Sunday, August 23, 2009

ESX and virtual machines losing time and hanging

I ran into a nasty bug between VMware ESX and VMWare Fusion. The
VMWare guys had no idea about it and after 3 hours on the phone with
them with little progress I started experimenting on my own and found
the solution.

Remember that I migrated my VMWare Fusion hosted VMs to ESX using the
VMWare converter tool. Prior to conversion I removed all snapshots
created by VMWare fusion.

The symptoms were that the machines under ESX were losing time and
network connectivity intermittently with no log entries on ESX and no
errors on the machines other than the massive time jumps. You could
see the machines "disappear" for 2+ minutes at a shot.

Turns out the issue was VMWare Fusion's autoprotect feature. I didn't
disable that on the VMs prior to migration and while ESX doesnt
support that feature it appears to break it. ESX was creating some
kind of snapshots frequently and there was no way at ESX to disable
this functionality.

My solution was to use VMware converter to go back from ESX, load the
machine into VMware fusion, turn off the Autoprotect feature, then re-
convert the machine back to ESX. Since then everything has been perfect.
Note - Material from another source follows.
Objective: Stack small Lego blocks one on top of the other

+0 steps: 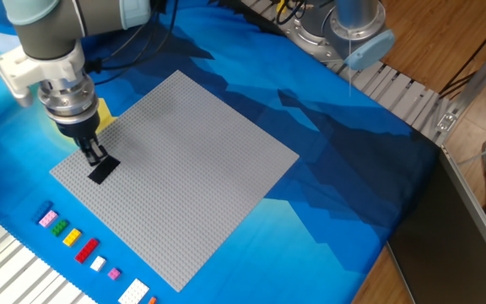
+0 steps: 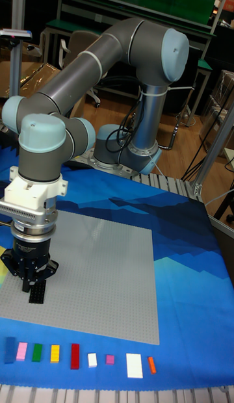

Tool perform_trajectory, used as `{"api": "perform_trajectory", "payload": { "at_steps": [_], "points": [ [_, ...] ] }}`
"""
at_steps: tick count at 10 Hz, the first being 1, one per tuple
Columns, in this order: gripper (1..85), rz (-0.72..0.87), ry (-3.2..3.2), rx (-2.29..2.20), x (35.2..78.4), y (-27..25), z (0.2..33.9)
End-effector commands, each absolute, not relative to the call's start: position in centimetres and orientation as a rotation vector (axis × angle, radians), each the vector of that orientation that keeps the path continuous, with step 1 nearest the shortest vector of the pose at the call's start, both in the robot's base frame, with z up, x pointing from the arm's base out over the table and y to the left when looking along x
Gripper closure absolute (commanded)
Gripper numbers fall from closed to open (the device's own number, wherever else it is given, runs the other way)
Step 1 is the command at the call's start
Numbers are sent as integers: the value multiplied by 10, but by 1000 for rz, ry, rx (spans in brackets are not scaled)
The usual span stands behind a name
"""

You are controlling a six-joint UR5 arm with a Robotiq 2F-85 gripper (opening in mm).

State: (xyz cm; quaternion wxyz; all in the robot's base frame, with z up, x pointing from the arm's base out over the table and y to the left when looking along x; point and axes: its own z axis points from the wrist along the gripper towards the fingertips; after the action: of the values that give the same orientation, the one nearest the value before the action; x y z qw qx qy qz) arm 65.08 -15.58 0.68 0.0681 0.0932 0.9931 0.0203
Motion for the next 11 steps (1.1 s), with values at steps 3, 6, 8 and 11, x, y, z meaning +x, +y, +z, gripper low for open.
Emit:
{"api": "perform_trajectory", "payload": {
  "at_steps": [3, 6, 8, 11],
  "points": [
    [847, 76, 2994, 218, 665, -158, 15],
    [847, 67, 2996, 215, 664, -159, 14],
    [847, 76, 2987, 208, 666, -157, 14],
    [847, 72, 2983, 171, 667, -157, 14]
  ]
}}
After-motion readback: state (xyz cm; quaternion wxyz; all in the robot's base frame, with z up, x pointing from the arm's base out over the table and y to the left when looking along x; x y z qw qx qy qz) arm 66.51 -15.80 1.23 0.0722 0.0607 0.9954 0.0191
The VMWare support people were friendly but not helpful and despite
the obvious client hangs and lots of snapshots getting created by ESX
were unwilling to admit it was an ESX issue. Obviously if my fix above
fixed the issue then it was a VMWare issue. I made no changes to the
guest operating systems.


Peter Lauterbach said...

Hi Rob,

Once you figured out it was the autoprotect feature, you can change the setting in the .vmx file on the ESX server, without having to unconvert and reconvert back to Fusion. The .vmx file is in /vmfs/volumes/'datastore'/'vm name' on the ESX host, you can edit it and make changes. Just remember to keep a backup.

Rob said...

Yes, the issue though is that there's no single "on/off" switch reflected in the vmx file. Also I think the way they do snapshots to get to a complete copy you have to unwind each snapshot back to the last time there was a whole copy made. Do you know if that latter part is true?
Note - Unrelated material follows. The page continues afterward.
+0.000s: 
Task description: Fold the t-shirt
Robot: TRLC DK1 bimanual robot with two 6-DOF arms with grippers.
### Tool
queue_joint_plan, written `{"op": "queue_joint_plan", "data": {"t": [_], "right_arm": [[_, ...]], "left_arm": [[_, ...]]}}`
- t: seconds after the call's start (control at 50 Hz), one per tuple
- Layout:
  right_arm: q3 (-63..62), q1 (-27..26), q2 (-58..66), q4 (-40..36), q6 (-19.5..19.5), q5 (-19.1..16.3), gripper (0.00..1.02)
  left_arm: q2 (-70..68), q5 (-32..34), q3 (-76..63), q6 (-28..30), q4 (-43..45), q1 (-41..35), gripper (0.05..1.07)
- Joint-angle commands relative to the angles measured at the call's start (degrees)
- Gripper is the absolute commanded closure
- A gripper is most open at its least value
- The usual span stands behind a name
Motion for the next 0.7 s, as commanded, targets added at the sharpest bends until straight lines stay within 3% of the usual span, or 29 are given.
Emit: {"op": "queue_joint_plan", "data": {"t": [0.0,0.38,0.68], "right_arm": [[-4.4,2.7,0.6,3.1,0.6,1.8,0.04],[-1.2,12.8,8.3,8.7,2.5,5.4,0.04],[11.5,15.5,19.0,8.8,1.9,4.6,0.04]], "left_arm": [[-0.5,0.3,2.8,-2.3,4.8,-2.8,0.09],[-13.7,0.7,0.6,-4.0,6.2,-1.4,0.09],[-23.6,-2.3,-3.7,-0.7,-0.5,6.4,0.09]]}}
In other words my vmdk's were full of references to all these ESX-created snapshots and I had no idea how to unwind all that without losing data.

While the VMWare converter app neglected to shut off autoprotect it did correctly remove all snapshots when going back from VMX to VMWare fusion. I dont know if I could have done that by hand.

Peter Lauterbach said...

You can use the 'snapshot manager' to manage the snapshots (delta VMDK), just right click over the VM -> Snapshot -> Snapshot manager.
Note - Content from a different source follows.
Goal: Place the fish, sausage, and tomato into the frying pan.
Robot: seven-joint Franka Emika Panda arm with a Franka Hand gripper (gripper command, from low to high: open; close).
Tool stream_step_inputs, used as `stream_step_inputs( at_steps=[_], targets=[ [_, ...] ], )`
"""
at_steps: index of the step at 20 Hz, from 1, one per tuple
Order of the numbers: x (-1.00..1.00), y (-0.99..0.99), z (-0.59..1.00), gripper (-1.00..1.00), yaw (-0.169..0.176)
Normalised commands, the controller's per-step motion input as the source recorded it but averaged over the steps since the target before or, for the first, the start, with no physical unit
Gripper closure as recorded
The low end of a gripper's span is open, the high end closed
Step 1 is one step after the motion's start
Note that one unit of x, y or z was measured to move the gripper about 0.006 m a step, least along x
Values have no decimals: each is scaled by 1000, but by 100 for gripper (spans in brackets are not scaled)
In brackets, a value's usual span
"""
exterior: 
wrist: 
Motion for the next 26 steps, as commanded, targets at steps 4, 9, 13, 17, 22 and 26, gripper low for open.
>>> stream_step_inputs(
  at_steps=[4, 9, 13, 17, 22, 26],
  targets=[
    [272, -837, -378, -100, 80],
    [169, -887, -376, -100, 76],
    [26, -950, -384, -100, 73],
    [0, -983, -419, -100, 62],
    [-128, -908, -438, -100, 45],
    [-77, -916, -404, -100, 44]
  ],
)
If the VM was in a consistent state and powered down when you originally converted it, and you did not make any changes you care about after you powered it up on the ESX host, you can go to the earlier snapshot, and the VM will revert to the state when you first converted it to the ESX host.

If the VM has been running for a while, and people have been doing useful work you don't want to recreate, you can use the snapshot manager to delete the snapshots, and it will roll the state forward into the original VMDK.

Rob said...

Tried that. It appears the snapshots that were getting created by this autoprotect mode were not "normal" ones in that they couldn't be removed. VMWare support was also surprised you couldn't delete them.